[Opening RECORDED INFORMATION section]

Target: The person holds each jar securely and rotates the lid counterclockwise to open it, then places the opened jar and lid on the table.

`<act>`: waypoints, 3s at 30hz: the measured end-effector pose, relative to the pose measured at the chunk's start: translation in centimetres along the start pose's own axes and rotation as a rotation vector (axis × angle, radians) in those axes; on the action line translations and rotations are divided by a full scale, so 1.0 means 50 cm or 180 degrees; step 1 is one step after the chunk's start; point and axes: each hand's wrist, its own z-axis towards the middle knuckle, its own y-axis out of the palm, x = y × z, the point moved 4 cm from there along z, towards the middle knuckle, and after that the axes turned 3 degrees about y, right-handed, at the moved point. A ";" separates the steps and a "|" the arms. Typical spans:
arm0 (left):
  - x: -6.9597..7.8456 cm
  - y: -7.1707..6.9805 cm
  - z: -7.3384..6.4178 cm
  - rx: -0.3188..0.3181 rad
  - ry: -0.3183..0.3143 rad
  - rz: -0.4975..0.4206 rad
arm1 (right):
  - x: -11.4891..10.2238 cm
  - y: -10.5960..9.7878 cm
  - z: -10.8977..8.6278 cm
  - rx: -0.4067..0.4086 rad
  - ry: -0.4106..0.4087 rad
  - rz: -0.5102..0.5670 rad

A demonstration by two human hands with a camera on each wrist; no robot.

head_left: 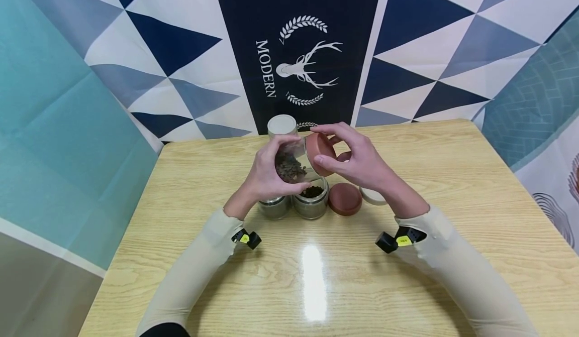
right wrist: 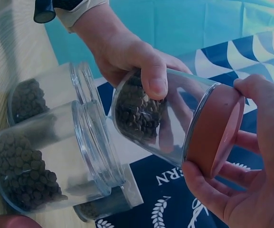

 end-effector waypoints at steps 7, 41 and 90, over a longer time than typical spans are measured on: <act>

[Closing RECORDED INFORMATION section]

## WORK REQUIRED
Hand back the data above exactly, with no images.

## PROBLEM SOLUTION
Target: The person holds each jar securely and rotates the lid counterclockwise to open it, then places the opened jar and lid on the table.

`<act>`: waypoints, 3s at 30hz: the measured end-effector pose, relative to the pose measured at the chunk's start: translation in centimetres along the start pose's own axes and rotation as a rotation vector (axis × angle, radians) in those axes; on the action line translations and rotations are divided by a full scale, so 1.0 means 50 cm or 180 degrees; step 1 is one step after the chunk's start; point and axes: each hand's wrist, its own z-axis towards the middle knuckle, its own y-axis out of the palm, x = y × z, the point moved 4 cm from there along z, towards the middle knuckle, and after that the axes turned 3 degrees about y, right-handed, at the moved point. A ";" separates the steps and a "|" the arms. Typical spans:
arm0 (left):
  - x: -6.9597..7.8456 cm
  - y: -7.1707..6.9805 cm
  - z: -7.3384..6.4178 cm
  - rx: -0.3188..0.3181 rad
  - ry: -0.3183..0.3143 rad
  - rz: -0.4975..0.4206 rad
arm1 (right):
  - x: -11.4891..10.2238 cm
  - y: -10.5960..9.7878 cm
  - z: -10.8977..8.6278 cm
  - rx: -0.4067..0.4086 rad
  - ry: -0.4106..0.4087 rad
  - rz: -0.5102..0.5670 rad

A demonstration by two human hands with a camera on each wrist; no robot.

head_left: 
right wrist: 

 end-effector waypoints at steps 7, 41 and 90, over a longer time than typical spans are measured on: <act>

This exercise requires no further output.